HEART BEAT:Wake up to the real Ireland and things won't look so gloomy, writes Maurice Neligan
He that has and a little tiny wit,
With heigh-ho, the wind and the rain, Must make content with his fortunes fit, Though the rain it raineth every day.
(Shakespeare , King Lear)
THAT ABOUT sums me up; but a funny thing happened yesterday. It didn't rain. That provided some relief from hard-pressed parents of young families, at last enabled to be up and about.
Weather-mediated close confinement never seemed to bother our lot. Our capacity to create mayhem was not space related. It did, however, bother the Highest Authority and consequentially it bothered me.
I have just written to an American-based colleague who has just purchased a property here and who dolefully mused when inspecting it that he didn't remember the weather always being that bad.

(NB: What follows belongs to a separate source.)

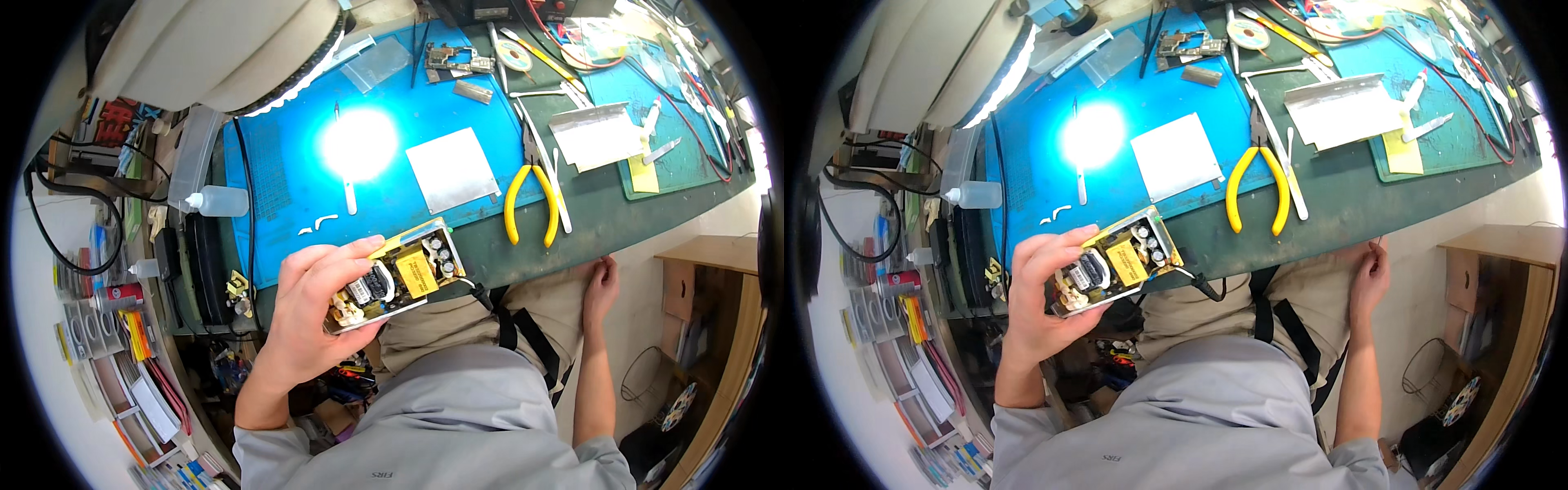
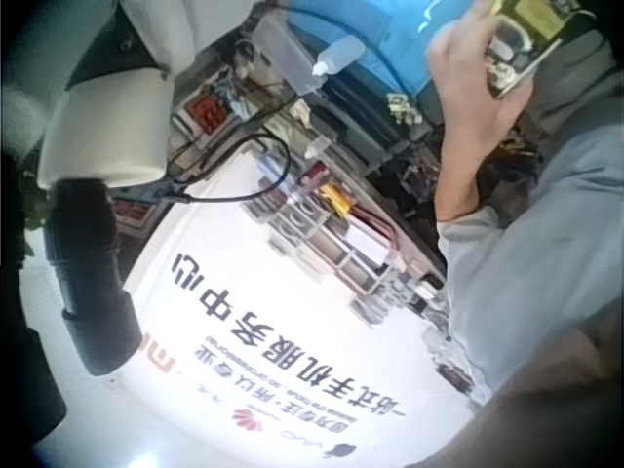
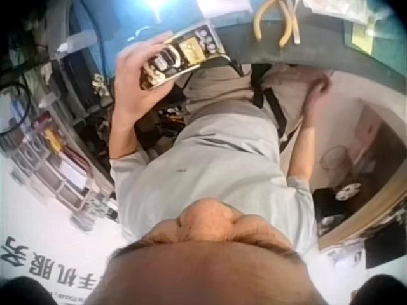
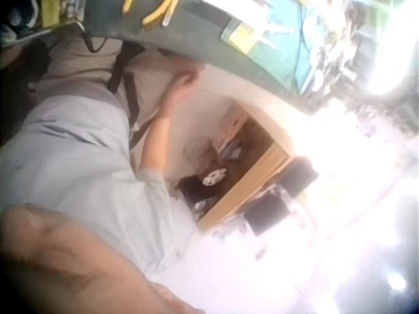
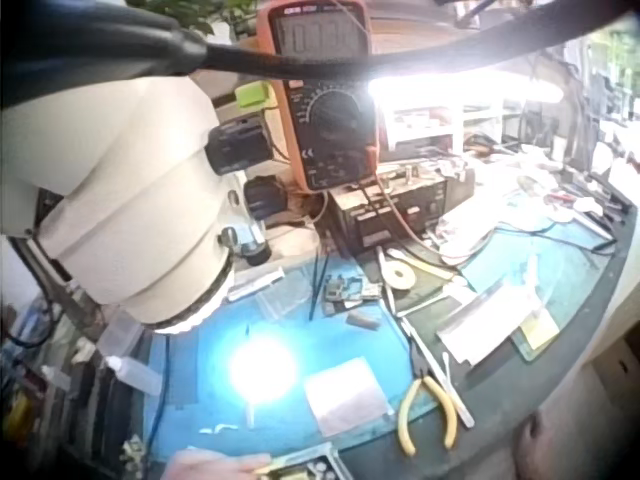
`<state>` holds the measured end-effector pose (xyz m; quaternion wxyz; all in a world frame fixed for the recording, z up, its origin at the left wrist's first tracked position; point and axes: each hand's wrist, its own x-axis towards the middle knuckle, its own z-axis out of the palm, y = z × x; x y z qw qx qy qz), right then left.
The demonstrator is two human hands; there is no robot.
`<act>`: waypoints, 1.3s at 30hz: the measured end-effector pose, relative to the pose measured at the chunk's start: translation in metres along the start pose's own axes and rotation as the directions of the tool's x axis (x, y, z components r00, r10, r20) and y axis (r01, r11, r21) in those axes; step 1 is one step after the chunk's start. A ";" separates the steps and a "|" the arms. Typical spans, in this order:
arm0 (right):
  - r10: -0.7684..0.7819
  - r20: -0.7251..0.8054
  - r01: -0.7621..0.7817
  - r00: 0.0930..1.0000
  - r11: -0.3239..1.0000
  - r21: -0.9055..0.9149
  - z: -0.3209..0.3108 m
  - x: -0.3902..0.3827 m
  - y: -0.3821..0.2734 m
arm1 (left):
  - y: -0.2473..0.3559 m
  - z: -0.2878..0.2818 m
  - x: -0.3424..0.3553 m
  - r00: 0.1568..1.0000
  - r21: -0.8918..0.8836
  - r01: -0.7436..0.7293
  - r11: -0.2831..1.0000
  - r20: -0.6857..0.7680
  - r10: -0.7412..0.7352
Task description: The person uses a small metal tool to scrape and clean the surface of a yellow electronic component held in their left hand. They repeatedly rub the tool against the component's surface, occasionally rotating the object to access different areas, while working at a cluttered bench under a bright lamp.
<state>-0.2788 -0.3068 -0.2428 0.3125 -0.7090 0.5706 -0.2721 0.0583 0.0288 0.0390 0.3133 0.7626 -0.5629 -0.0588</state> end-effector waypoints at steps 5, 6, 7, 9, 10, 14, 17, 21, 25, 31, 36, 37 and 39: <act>0.007 -0.014 -0.007 1.000 1.000 0.015 0.002 -0.001 -0.006 | 0.000 0.002 0.000 0.999 -0.066 0.026 0.997 -0.020 -0.028; -0.002 -0.020 0.002 1.000 1.000 0.007 0.002 -0.001 -0.006 | -0.001 0.001 0.000 1.000 -0.056 0.024 0.998 -0.001 -0.024; 0.007 -0.015 -0.007 1.000 1.000 0.010 0.001 -0.001 -0.005 | -0.002 0.000 0.000 1.000 -0.046 0.021 0.999 0.016 -0.021; 0.022 -0.004 -0.022 1.000 1.000 0.020 0.000 -0.001 -0.004 | -0.004 0.001 -0.002 0.999 -0.047 0.038 0.998 0.022 -0.037; 0.023 -0.009 -0.023 1.000 1.000 0.010 0.000 -0.001 -0.003 | -0.005 0.002 -0.002 0.999 -0.052 0.041 0.998 0.020 -0.040; 0.030 -0.018 -0.030 0.999 1.000 0.000 0.002 0.000 0.000 | -0.007 0.004 -0.003 0.998 -0.090 0.058 0.994 0.012 -0.057; 0.033 -0.009 -0.033 0.999 0.999 0.003 0.002 0.001 0.001 | -0.008 0.004 -0.004 0.998 -0.070 0.064 0.996 0.024 -0.062; 0.016 -0.014 -0.016 1.000 1.000 0.025 0.003 0.003 0.008 | -0.008 0.004 -0.004 0.996 -0.085 0.081 0.993 0.030 -0.079; 0.013 -0.017 -0.013 1.000 1.000 0.006 0.004 0.004 0.009 | -0.009 0.006 -0.006 0.992 -0.138 0.121 0.983 0.037 -0.117; 0.005 -0.027 -0.005 1.000 1.000 -0.002 0.004 0.004 0.012 | -0.009 0.006 -0.006 0.989 -0.158 0.142 0.977 0.052 -0.135; 0.008 -0.027 -0.008 1.000 1.000 -0.009 0.004 0.005 0.009 | -0.008 0.005 -0.006 0.989 -0.156 0.143 0.977 0.054 -0.136; 0.017 -0.026 -0.017 1.000 1.000 -0.003 0.004 0.004 0.010 | -0.008 0.005 -0.006 0.989 -0.153 0.143 0.978 0.054 -0.136; 0.035 -0.021 -0.035 0.999 0.999 0.007 0.004 0.004 0.010 | -0.007 0.006 -0.006 0.990 -0.145 0.136 0.980 0.051 -0.130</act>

I told him that the sun came out yesterday and that therefore we'd had summer and he missed it. (PS, I saw the moon and stars last night also.) It's raining again this morning.
The rain did its best to disrupt Puck fair, but the Kerry folk are hardy and a few "soft days" wouldn't knock them out of their stride. The fairs at the metropolis of Tydavnet, Tullow and Tullamore were cancelled because the softies couldn't stand a little rain.
God would want to watch out. He might upset our new chief elf (Taoiseach Brian Cowen), who hails from around the latter spot and was apparently due to open the last named festivity. It's what chief elves and their buckets (Cabinets to the rest of the world) do best and they are always to the fore. When things close down, they are conspicuously absent.
By the way, has anybody seen the chief elf or any of his ministers lately? I honourably excuse elf Cullen who is in Beijing, probably teaching the Chinese the art of synchronised diving, ie vanishing when the going gets rough; an art form that we seem to have perfected, giving credit where it is due.
We've always had bad summers and lots of rain and wind. The only thing that is mildly surprising this year is that on the occasional fine day, we have not had some authority or other telling us to conserve water.
What we didn't have before was some crowd of doomsayers telling us that the end is nigh unless we repent our wicked ways, forswear our cars and sit shivering in the darkness. They would have us in sackcloth and ashes, only the ashes would be a little bit dubious since they presumably derive from fossil fuel.
I have a feeling that a prolonged scorching drought would provoke the same kind of response. We just can't win. As for myself, I'll go with predestination. I can do little about it and I don't propose to worry unduly.
In any case, I blame the Chinese and their preparations for the games. It should have been obvious that all those fireworks would release tonnes of whatever it is that is shortening the life of the planet.
Robert Louis Stevenson wrote: "The most patient people grow weary at last with being continually wetted with rain." That describes us and our nagging feeling that when the Celtic Tiger departed for economically more congenial climes that he might have taken our little bit of decent weather with him. I am conscious that I am, as our previous chief elf Bertie Ahern would have put it in his gilded prose, waffling. In truth, I have a reluctance to re-engage with the real world that is only glimpsed fleetingly through the fog of concealment and misinformation.
We benighted people are not supposed to notice that things are not what they are meant to be. We are expected to believe what we are told and chided, in the latest catchphrase, for talking down the economy.
The apologists are even telling us that we need measures to stimulate the building industry. How do they suppose we got into this sorry state other than by blowing an elaborate bubble?
Do they look around and see empty apartment blocks and industrial premises? Do they see an over-supply of hotel rooms, empty partly because of our non-competitive price structures?
If they do see it, presumably they don't care. The answer seems to be to build more, start another bubble.
In truth folks, it's largely our own fault. We should be a bit long in the tooth for fairytales. But we or many of us believed the stories we were told and went happily to sleep. We didn't protest the lack of basic necessities, like hospital beds and decent schools or adequate transport infrastructure. Those who briefly awoke and wondered were lulled back to sleep;
If you awake at midnight, and hear a horse's feet,
Don't go drawing back the blind, or looking in the street,
Them that asks no questions isn't told a lie,
Watch the wall my darling, while the Gentlemen go by!
-Kipling's Puck of Pooks Hill
It is time to wake up darlings and notice that the said gentlemen have filled their sacks and left the pickings and problems to the rest of us.